• _SUPPLIED RECORDS_:
##############################

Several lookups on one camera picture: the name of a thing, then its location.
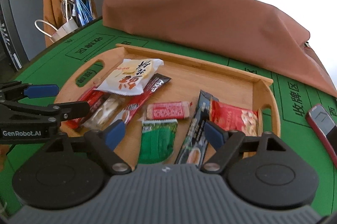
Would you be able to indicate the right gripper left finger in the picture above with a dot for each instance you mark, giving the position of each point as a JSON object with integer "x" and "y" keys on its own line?
{"x": 102, "y": 144}

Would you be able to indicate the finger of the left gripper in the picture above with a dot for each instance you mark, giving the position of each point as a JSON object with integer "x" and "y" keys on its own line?
{"x": 16, "y": 90}
{"x": 15, "y": 111}

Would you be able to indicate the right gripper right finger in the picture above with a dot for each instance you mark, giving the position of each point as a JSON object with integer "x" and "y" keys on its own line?
{"x": 229, "y": 146}

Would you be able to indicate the red pistachio snack packet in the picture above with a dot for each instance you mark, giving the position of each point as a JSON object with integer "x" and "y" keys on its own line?
{"x": 230, "y": 117}

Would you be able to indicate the clear nougat candy packet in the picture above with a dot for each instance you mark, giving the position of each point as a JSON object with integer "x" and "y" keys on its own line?
{"x": 102, "y": 115}

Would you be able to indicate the black coffee stick sachet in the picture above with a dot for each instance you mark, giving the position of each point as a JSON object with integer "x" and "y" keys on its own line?
{"x": 195, "y": 144}

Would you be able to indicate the red wafer bar packet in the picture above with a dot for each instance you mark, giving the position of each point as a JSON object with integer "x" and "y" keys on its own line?
{"x": 90, "y": 102}

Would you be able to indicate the green snack packet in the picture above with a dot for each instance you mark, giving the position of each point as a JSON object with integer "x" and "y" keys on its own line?
{"x": 157, "y": 141}

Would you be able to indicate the red biscuit packet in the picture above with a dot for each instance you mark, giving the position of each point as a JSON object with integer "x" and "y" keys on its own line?
{"x": 168, "y": 110}

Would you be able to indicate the white flower cake packet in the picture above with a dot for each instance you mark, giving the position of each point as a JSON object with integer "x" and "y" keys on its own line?
{"x": 130, "y": 77}

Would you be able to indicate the red black coffee stick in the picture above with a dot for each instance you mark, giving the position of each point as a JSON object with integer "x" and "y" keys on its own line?
{"x": 135, "y": 103}

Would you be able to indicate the wooden serving tray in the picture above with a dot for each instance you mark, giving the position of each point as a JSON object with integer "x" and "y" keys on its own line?
{"x": 188, "y": 76}

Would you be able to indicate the white paper bag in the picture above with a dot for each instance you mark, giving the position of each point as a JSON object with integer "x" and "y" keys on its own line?
{"x": 68, "y": 10}

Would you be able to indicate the red cased smartphone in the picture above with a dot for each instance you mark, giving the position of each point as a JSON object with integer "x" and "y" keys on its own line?
{"x": 325, "y": 129}

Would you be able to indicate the blue striped bag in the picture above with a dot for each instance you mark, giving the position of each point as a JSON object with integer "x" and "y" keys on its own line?
{"x": 83, "y": 10}

##############################

• _WHAT YOU HAVE TO DO_:
Repeat the material verbatim. Do not carry over any picture.

• _WORKED SOLUTION_:
Several lookups on one camera picture: the name of a thing, then its location.
Would you be able to indicate the right gripper left finger in the picture above with a dot for each instance you mark, giving the position of each point as a JSON object with integer "x" and "y" keys on its own line?
{"x": 102, "y": 144}

Would you be able to indicate the finger of the left gripper in the picture above with a dot for each instance you mark, giving the position of each point as a JSON object with integer "x" and "y" keys on its own line?
{"x": 16, "y": 90}
{"x": 15, "y": 111}

Would you be able to indicate the right gripper right finger in the picture above with a dot for each instance you mark, giving the position of each point as a JSON object with integer "x" and "y" keys on its own line?
{"x": 229, "y": 146}

Would you be able to indicate the red pistachio snack packet in the picture above with a dot for each instance you mark, giving the position of each point as a JSON object with integer "x" and "y" keys on its own line?
{"x": 230, "y": 117}

Would you be able to indicate the clear nougat candy packet in the picture above with a dot for each instance you mark, giving the position of each point as a JSON object with integer "x" and "y" keys on its own line?
{"x": 102, "y": 115}

Would you be able to indicate the black coffee stick sachet in the picture above with a dot for each instance you mark, giving the position of each point as a JSON object with integer "x" and "y" keys on its own line?
{"x": 195, "y": 144}

Would you be able to indicate the red wafer bar packet in the picture above with a dot for each instance you mark, giving the position of each point as a JSON object with integer "x" and "y" keys on its own line?
{"x": 90, "y": 102}

Would you be able to indicate the green snack packet in the picture above with a dot for each instance you mark, giving the position of each point as a JSON object with integer "x" and "y" keys on its own line?
{"x": 157, "y": 141}

Would you be able to indicate the red biscuit packet in the picture above with a dot for each instance you mark, giving the position of each point as a JSON object with integer "x" and "y" keys on its own line?
{"x": 168, "y": 110}

Would you be able to indicate the white flower cake packet in the picture above with a dot for each instance you mark, giving the position of each point as a JSON object with integer "x" and "y" keys on its own line?
{"x": 130, "y": 77}

Would you be able to indicate the red black coffee stick in the picture above with a dot for each instance you mark, giving the position of each point as a JSON object with integer "x" and "y" keys on its own line?
{"x": 135, "y": 103}

Would you be able to indicate the wooden serving tray in the picture above with a dot for each instance you mark, giving the position of each point as a JSON object with integer "x" and "y" keys on its own line?
{"x": 188, "y": 76}

Would you be able to indicate the white paper bag in the picture above with a dot for each instance you mark, giving the position of each point as a JSON object with integer "x" and "y" keys on its own line?
{"x": 68, "y": 10}

Would you be able to indicate the red cased smartphone in the picture above with a dot for each instance you mark, giving the position of each point as a JSON object with integer "x" and "y" keys on its own line?
{"x": 325, "y": 129}

Would you be able to indicate the blue striped bag in the picture above with a dot for each instance you mark, giving the position of each point as a JSON object with integer "x" and "y" keys on its own line?
{"x": 83, "y": 10}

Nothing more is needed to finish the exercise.